→ The task: Print, from the listing below, the lines starting at the line containing "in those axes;" and ending at the line containing "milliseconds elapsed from", exactly as they stand, and print nothing else.

→ Excerpted records:
BEGIN
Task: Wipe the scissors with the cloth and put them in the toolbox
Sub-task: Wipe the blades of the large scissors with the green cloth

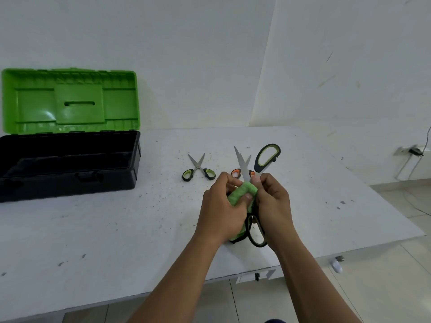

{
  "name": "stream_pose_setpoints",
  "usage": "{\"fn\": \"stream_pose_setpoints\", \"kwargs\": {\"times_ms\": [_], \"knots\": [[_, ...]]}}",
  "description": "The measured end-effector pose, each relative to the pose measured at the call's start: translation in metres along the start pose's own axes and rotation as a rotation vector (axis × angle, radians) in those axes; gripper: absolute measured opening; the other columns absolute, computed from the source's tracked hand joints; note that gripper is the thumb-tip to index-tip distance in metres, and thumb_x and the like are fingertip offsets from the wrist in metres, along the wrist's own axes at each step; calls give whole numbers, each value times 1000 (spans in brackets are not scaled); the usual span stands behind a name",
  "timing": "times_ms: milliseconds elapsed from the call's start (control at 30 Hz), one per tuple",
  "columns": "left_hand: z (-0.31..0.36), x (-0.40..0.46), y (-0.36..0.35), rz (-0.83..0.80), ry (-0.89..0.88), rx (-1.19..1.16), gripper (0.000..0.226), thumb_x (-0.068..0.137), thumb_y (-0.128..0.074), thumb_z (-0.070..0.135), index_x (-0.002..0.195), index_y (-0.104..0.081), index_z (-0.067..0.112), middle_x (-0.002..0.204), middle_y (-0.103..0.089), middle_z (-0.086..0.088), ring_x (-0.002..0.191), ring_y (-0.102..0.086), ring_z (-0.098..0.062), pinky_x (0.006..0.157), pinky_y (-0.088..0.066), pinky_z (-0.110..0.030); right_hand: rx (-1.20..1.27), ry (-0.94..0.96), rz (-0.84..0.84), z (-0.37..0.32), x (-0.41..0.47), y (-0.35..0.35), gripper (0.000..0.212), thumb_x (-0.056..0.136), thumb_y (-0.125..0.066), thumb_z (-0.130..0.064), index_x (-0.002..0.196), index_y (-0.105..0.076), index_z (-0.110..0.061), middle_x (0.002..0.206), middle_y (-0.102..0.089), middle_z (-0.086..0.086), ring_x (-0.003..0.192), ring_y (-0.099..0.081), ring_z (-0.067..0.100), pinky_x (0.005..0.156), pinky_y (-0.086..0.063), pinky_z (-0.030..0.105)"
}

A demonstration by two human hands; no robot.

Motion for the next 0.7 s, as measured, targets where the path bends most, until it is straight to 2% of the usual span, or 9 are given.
{"fn": "stream_pose_setpoints", "kwargs": {"times_ms": [133, 267, 333, 400, 500, 567, 633, 700], "knots": [[0, -2, -2, 3, -4, 0, 34, 94, -77, 26, 105, -44, 32, 84, -71, 1, 75, -68, -14, 64, -53, -26, -32, -37, 17, 4, 4, 2, 38, 108, -56, -30, 85, -55, 0, 68, -53, 10, 57, -46, 19, 52, -39, 30], [-4, -4, -1, -28, 24, 9, 39, 95, -75, 27, 107, -39, 33, 86, -71, -2, 70, -63, -13, 60, -47, -23, -83, -44, 31, 2, 13, 7, 38, 108, -55, -30, 86, -53, 1, 67, -51, 11, 52, -43, 19, 50, -37, 30], [-12, -9, -3, -66, 33, 8, 40, 95, -75, 25, 106, -38, 34, 87, -72, -4, 69, -63, -18, 65, -54, -37, -123, -45, 58, -1, 20, 14, 39, 109, -54, -28, 82, -49, 0, 61, -44, 5, 47, -37, 16, 47, -33, 29], [-21, -14, -3, -104, 59, 23, 41, 95, -76, 24, 104, -38, 37, 87, -73, -5, 69, -64, -21, 69, -56, -42, -159, -40, 89, -6, 26, 21, 38, 109, -53, -27, 81, -49, -1, 56, -40, 0, 43, -35, 14, 47, -33, 29], [-34, -19, 7, -149, 131, 34, 40, 97, -74, 25, 104, -38, 41, 90, -73, -5, 69, -66, -18, 58, -53, -27, -151, -26, 175, -11, 35, 42, 41, 109, -53, -26, 87, -46, 8, 56, -38, 2, 41, -36, 13, 52, -38, 34], [-36, -13, 28, -65, 187, -15, 36, 98, -73, 29, 109, -41, 42, 95, -73, 0, 76, -69, -13, 60, -49, -21, -198, -9, 149, -12, 35, 48, 42, 109, -53, -28, 87, -46, 7, 59, -38, 3, 46, -35, 15, 55, -39, 39], [-31, 2, 45, 23, 201, -70, 35, 97, -74, 33, 115, -44, 41, 99, -74, 4, 83, -70, -11, 64, -48, -19, -229, 5, 88, -9, 30, 42, 40, 109, -53, -29, 82, -51, 1, 58, -39, 2, 47, -35, 14, 55, -39, 39], [-19, 15, 40, -25, 173, -48, 40, 95, -76, 34, 120, -45, 40, 98, -75, 7, 85, -71, -9, 65, -47, -17, -229, 3, 27, -3, 21, 30, 38, 109, -53, -28, 75, -57, -12, 55, -40, -1, 45, -37, 13, 49, -36, 35]]}}
Point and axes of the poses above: each hand's wrist, its own x-axis towards the middle knuckle, its own y-axis out of the back of the hand, z = x × y, the point moved 8 cm from there along x, towards the middle knuckle
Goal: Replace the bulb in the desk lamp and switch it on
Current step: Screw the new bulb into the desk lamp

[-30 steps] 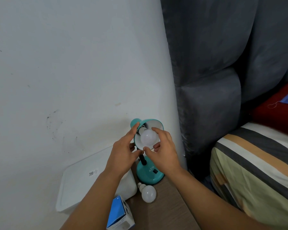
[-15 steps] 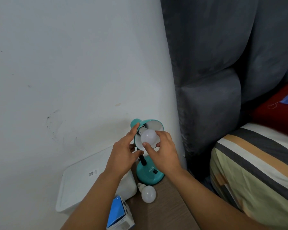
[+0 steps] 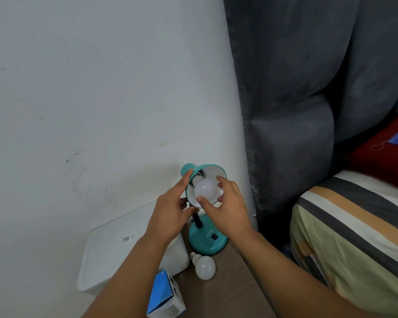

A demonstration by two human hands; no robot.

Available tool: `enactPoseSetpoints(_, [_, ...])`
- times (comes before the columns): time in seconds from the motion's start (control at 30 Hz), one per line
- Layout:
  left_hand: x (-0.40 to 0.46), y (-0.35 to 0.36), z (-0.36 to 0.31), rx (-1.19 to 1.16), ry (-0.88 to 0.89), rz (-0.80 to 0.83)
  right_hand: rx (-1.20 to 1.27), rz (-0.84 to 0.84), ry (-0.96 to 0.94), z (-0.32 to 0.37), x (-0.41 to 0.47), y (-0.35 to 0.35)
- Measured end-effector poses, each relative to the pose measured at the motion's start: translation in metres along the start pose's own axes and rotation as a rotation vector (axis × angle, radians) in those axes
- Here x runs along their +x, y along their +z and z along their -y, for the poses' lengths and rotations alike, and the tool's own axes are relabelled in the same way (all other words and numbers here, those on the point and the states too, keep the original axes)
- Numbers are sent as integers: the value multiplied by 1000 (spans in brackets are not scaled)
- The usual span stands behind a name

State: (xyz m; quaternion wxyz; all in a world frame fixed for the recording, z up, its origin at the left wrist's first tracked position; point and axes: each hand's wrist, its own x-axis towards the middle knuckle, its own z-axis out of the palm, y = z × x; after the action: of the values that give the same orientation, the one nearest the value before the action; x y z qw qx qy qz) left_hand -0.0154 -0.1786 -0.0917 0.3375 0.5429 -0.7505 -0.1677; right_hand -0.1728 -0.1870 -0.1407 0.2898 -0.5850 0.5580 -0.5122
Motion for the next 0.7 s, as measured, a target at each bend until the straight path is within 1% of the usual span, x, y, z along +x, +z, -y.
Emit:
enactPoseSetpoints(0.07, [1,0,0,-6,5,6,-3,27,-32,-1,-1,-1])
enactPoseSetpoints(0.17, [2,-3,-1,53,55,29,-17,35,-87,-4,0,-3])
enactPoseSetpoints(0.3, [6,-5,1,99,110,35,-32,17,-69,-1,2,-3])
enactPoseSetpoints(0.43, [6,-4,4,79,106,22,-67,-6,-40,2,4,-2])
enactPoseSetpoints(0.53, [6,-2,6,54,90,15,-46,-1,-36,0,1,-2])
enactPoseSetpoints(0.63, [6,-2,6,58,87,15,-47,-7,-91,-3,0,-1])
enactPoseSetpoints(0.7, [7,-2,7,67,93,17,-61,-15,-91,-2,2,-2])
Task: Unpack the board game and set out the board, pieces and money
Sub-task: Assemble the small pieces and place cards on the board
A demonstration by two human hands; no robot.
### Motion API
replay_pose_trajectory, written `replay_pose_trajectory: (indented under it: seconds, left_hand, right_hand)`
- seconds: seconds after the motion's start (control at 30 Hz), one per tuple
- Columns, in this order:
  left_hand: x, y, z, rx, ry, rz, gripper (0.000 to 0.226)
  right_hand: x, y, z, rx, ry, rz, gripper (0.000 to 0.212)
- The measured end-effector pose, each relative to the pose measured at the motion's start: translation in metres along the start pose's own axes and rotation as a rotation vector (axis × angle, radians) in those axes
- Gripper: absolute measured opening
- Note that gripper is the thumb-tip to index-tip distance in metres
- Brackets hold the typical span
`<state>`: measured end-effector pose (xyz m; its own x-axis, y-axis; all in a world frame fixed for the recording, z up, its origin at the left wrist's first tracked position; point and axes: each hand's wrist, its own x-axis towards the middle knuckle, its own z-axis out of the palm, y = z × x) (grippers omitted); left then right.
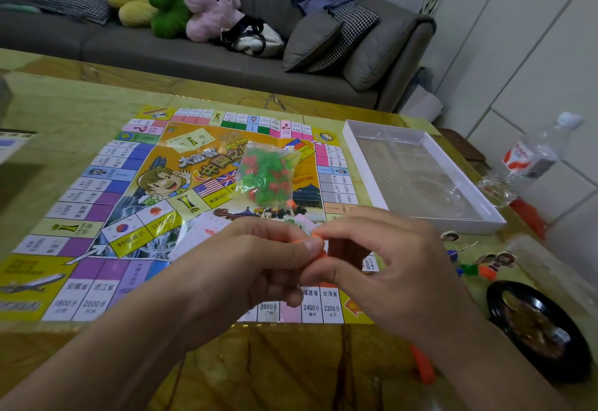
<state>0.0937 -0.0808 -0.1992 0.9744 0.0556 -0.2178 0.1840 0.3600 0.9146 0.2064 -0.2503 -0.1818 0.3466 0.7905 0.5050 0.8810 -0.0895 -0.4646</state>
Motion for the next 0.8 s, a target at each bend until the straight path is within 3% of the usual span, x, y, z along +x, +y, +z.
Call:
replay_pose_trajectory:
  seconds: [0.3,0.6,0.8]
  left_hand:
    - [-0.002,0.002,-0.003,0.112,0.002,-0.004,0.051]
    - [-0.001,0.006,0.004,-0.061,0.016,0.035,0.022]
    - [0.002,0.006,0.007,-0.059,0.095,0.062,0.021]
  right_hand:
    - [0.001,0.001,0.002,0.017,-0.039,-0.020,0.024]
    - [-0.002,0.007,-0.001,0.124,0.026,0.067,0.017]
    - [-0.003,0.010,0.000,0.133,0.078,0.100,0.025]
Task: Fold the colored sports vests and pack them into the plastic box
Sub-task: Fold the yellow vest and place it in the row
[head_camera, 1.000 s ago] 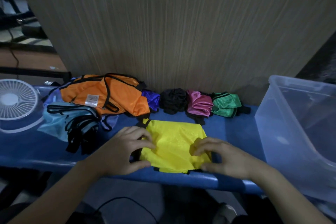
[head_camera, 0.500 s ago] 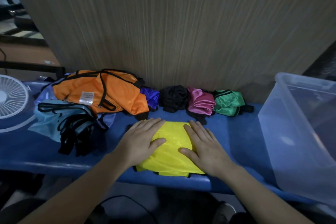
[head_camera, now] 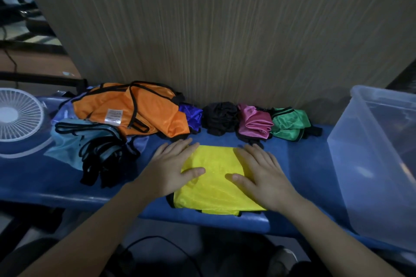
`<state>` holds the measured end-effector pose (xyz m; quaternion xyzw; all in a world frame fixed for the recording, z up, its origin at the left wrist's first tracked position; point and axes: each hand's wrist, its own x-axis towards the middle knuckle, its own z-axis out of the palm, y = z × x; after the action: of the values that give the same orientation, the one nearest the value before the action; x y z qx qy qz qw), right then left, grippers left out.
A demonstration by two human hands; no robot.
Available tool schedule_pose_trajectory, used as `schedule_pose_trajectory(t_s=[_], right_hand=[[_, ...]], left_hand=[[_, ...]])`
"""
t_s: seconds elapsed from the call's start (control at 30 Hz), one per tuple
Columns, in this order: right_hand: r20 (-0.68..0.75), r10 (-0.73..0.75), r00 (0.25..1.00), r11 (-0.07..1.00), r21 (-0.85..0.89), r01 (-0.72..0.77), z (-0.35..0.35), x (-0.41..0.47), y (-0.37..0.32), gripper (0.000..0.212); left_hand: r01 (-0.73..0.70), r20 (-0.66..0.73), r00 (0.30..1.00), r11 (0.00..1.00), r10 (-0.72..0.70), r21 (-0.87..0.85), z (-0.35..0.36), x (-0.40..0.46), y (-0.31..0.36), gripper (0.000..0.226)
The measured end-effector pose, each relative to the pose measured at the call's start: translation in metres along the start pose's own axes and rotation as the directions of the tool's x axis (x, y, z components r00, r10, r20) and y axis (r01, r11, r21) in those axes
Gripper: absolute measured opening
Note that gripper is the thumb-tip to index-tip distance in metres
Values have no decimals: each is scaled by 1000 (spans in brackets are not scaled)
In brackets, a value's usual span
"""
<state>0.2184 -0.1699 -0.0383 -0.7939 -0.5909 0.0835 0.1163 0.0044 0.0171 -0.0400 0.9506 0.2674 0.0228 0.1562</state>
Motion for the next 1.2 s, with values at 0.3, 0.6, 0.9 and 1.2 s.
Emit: schedule_pose_trajectory(t_s=[0.3,0.6,0.9,1.2], right_hand=[[180,10,984,987,157,-39,-34,38,8,76],[349,66,935,989,99,-106,-45,40,17,78],[285,92,954,913,359,-195,-47,30,23,37],[-99,154,983,931,347,-111,-34,45,17,28]], left_hand=[[89,213,974,996,-83,-19,-33,27,-13,120],[111,295,952,989,-79,-96,-34,30,-11,92],[96,176,984,911,-26,-401,-32,25,-14,48],[-74,-331,944,981,11,-180,-24,37,-7,32]])
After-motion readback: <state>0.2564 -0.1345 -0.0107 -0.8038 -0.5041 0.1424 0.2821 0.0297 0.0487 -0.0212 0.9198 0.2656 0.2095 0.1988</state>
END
→ Answer area:
  "description": "The measured end-effector pose, each relative to the pose measured at the call's start: translation in metres along the start pose's own axes and rotation as a rotation vector (axis × angle, radians) in those axes; gripper: absolute measured opening; the other columns absolute, computed from the source's tracked hand joints; note that gripper is the thumb-tip to index-tip distance in metres, and thumb_x and the like are fingertip offsets from the wrist in metres, along the wrist's own axes at each step; calls give whole numbers, each value times 1000 (spans in brackets are not scaled); the usual span stands behind a name",
  "timing": "times_ms: milliseconds elapsed from the call's start (control at 30 Hz), one per tuple",

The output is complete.